Background: Services to diagnose early infant HIV infection should be offered at the 6-week immunization visit. Despite high 6-week immunization attendance, the coverage of early infant diagnosis (EID) is low in many sub-Saharan countries. We explored reasons for such missed opportunities at 6-week immunization visits.
Methods: We used data from 2 cross-sectional surveys conducted in 2010 in South Africa. A national assessment was undertaken among randomly selected public facilities (n = 625) to ascertain procedures for EID. A subsample of these facilities (n = 565) was revisited to assess the HIV status of 4- to 8-week-old infants receiving 6-week immunization. We examined potential missed opportunities for EID. We used logistic regression to assess factors influencing maternal intention to report for EID at 6-week immunization visits.

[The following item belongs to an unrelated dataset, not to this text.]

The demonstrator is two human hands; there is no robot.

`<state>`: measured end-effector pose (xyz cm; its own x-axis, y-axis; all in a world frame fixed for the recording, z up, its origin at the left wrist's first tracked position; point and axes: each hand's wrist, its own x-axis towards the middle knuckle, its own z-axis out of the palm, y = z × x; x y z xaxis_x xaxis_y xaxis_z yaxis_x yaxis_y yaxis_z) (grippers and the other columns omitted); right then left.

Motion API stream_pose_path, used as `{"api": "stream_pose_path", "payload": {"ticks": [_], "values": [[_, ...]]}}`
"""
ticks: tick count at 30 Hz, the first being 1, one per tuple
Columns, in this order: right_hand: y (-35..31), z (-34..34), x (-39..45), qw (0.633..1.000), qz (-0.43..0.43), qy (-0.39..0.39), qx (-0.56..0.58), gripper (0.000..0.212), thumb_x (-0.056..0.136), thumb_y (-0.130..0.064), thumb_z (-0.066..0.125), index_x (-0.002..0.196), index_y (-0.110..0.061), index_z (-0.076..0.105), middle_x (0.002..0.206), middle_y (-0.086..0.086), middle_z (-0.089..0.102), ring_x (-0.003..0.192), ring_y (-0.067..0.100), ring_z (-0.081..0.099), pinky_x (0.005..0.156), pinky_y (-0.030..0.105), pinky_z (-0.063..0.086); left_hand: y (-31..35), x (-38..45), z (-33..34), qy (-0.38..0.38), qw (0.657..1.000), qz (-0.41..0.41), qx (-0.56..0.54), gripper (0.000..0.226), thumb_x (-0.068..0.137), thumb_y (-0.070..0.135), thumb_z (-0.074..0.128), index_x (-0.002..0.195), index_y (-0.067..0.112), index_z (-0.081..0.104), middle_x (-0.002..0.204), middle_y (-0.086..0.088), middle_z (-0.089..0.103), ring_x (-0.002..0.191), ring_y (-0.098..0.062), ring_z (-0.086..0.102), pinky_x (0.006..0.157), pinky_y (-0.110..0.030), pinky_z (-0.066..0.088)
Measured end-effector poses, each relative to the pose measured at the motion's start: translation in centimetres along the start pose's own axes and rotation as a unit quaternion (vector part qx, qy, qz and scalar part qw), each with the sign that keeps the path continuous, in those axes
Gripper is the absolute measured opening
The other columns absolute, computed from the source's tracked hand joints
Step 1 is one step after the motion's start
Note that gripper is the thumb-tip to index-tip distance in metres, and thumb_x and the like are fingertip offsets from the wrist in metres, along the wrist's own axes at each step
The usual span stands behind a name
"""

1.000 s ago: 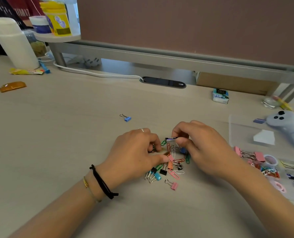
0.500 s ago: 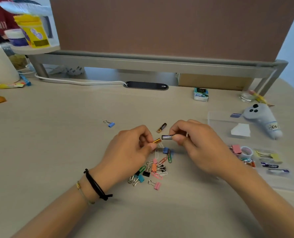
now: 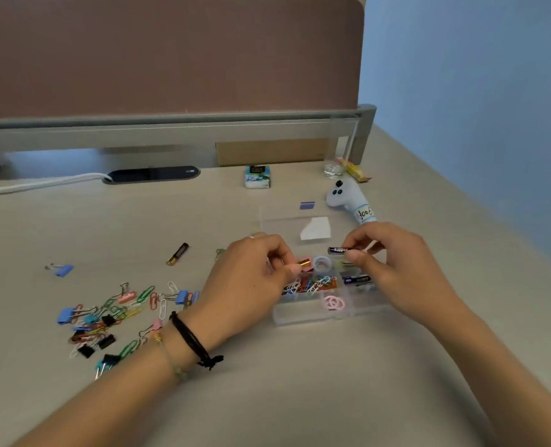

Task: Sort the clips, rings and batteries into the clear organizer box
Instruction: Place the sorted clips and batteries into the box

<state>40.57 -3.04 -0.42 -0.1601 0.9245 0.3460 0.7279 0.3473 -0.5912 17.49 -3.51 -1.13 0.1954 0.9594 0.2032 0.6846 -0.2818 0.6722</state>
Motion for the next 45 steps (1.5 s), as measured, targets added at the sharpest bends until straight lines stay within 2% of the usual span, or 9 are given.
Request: {"api": "stream_pose_path", "payload": {"ticks": [3, 7, 11, 15, 19, 26, 31, 39, 45], "values": [[2.6, -1.0, -0.7, 0.999, 0.028, 0.005, -0.020, 0.017, 0.085, -0.014, 0.074, 0.085, -0.030, 0.068, 0.089, -0.014, 0.067, 0.089, 0.008, 0.059, 0.082, 0.039, 0.051, 1.1, 0.6, 1.3, -0.014, 1.000, 0.009, -0.007, 0.007, 0.088, 0.033, 0.072, 0.082, 0.029, 0.070, 0.078, 0.012, 0.065, 0.070, -0.002, 0.054, 0.064, -0.024, 0.047], [4.4, -1.4, -1.2, 0.999, 0.037, -0.010, -0.036, 0.020, 0.082, -0.017, 0.077, 0.082, -0.035, 0.067, 0.090, -0.012, 0.064, 0.090, 0.014, 0.057, 0.082, 0.042, 0.050, 2.3, 1.7, 2.6, -0.023, 0.999, 0.032, 0.002, 0.008, 0.087, 0.035, 0.073, 0.081, 0.030, 0.070, 0.073, 0.012, 0.064, 0.063, -0.003, 0.052, 0.062, -0.028, 0.049], [5.0, -1.1, -1.3, 0.998, 0.026, -0.038, -0.050, 0.016, 0.080, -0.019, 0.077, 0.084, -0.034, 0.071, 0.093, -0.013, 0.061, 0.094, 0.015, 0.054, 0.085, 0.037, 0.046, 3.5, 2.6, 3.9, -0.029, 0.999, 0.041, 0.018, 0.008, 0.086, 0.035, 0.073, 0.079, 0.031, 0.070, 0.070, 0.013, 0.062, 0.062, -0.003, 0.051, 0.063, -0.031, 0.050], [5.3, -0.9, -1.2, 0.998, 0.025, -0.005, -0.053, 0.011, 0.081, -0.021, 0.076, 0.084, -0.032, 0.075, 0.093, -0.013, 0.062, 0.094, 0.011, 0.053, 0.082, 0.029, 0.042, 4.3, 3.2, 5.1, -0.036, 0.998, 0.043, 0.038, 0.009, 0.085, 0.036, 0.073, 0.079, 0.031, 0.070, 0.071, 0.013, 0.062, 0.065, -0.004, 0.053, 0.062, -0.030, 0.049], [5.5, -0.9, -1.3, 0.997, 0.047, 0.047, -0.039, 0.013, 0.085, -0.018, 0.071, 0.085, -0.030, 0.075, 0.087, -0.012, 0.064, 0.086, 0.011, 0.056, 0.079, 0.035, 0.048, 5.3, 3.6, 6.1, -0.044, 0.994, 0.052, 0.082, 0.011, 0.086, 0.040, 0.072, 0.081, 0.031, 0.069, 0.072, 0.013, 0.063, 0.071, -0.004, 0.055, 0.063, -0.029, 0.048], [5.3, -0.9, -1.5, 0.998, 0.044, 0.047, -0.013, 0.015, 0.086, -0.015, 0.066, 0.089, -0.026, 0.075, 0.087, -0.012, 0.066, 0.088, 0.011, 0.058, 0.080, 0.037, 0.051, 5.8, 4.6, 7.9, -0.040, 0.991, 0.058, 0.117, 0.013, 0.082, 0.042, 0.074, 0.079, 0.031, 0.068, 0.076, 0.012, 0.062, 0.073, -0.004, 0.055, 0.061, -0.028, 0.044], [5.5, -0.9, -1.7, 0.996, 0.043, 0.075, -0.002, 0.017, 0.085, -0.015, 0.063, 0.088, -0.028, 0.074, 0.084, -0.012, 0.067, 0.086, 0.009, 0.057, 0.076, 0.035, 0.049, 6.0, 5.1, 8.7, -0.037, 0.989, 0.071, 0.123, 0.019, 0.078, 0.045, 0.078, 0.082, 0.030, 0.067, 0.076, 0.011, 0.063, 0.076, -0.006, 0.056, 0.063, -0.028, 0.046], [3.4, -0.1, -1.3, 0.996, 0.008, 0.080, 0.024, 0.017, 0.085, -0.015, 0.063, 0.089, -0.028, 0.073, 0.087, -0.014, 0.067, 0.086, 0.008, 0.058, 0.077, 0.037, 0.050, 4.5, 4.2, 5.9, -0.016, 0.989, 0.074, 0.127, 0.020, 0.079, 0.048, 0.077, 0.088, 0.035, 0.067, 0.078, 0.015, 0.062, 0.071, -0.002, 0.054, 0.061, -0.027, 0.045], [-1.5, 1.7, 1.1, 0.997, -0.052, 0.045, 0.034, 0.020, 0.086, -0.009, 0.065, 0.091, -0.026, 0.075, 0.089, -0.017, 0.067, 0.089, 0.004, 0.060, 0.079, 0.031, 0.052, 1.1, 2.8, 0.6, 0.021, 0.990, 0.024, 0.137, 0.014, 0.081, 0.040, 0.076, 0.090, 0.034, 0.067, 0.080, 0.016, 0.061, 0.074, -0.005, 0.057, 0.064, -0.030, 0.049]]}}
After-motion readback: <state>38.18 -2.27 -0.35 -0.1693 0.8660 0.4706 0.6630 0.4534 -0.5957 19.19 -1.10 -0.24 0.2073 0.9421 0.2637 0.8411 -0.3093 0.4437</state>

Results: EID services were available in >95% of facilities and 72% of immunization service points (ISPs). The majority (68%) of ISPs provide EID for infants with reported or documented (on infant's Road-to-Health Chart/booklet-iRtHC) HIV exposure. Only 9% of ISPs offered provider-initiated counseling and testing for infants of undocumented/unknown HIV exposure. Interviews with self-reported HIV-positive mothers at ISPs revealed that only 55% had their HIV status documented on their iRtHC and 35% intended to request EID during 6-week immunization. Maternal nonreporting for EID was associated with fear of discrimination, poor adherence to antiretrovirals, and inadequate knowledge about mother-to-child HIV transmission.
Conclusions: Missed opportunities for EID were attributed to poor documentation of HIV status on iRtHC, inadequate maternal knowledge about mother-to-child HIV transmission, fear of discrimination, and the lack of provider-initiated counseling and testing service for undocumented, unknown, or undeclared HIV-exposed infants.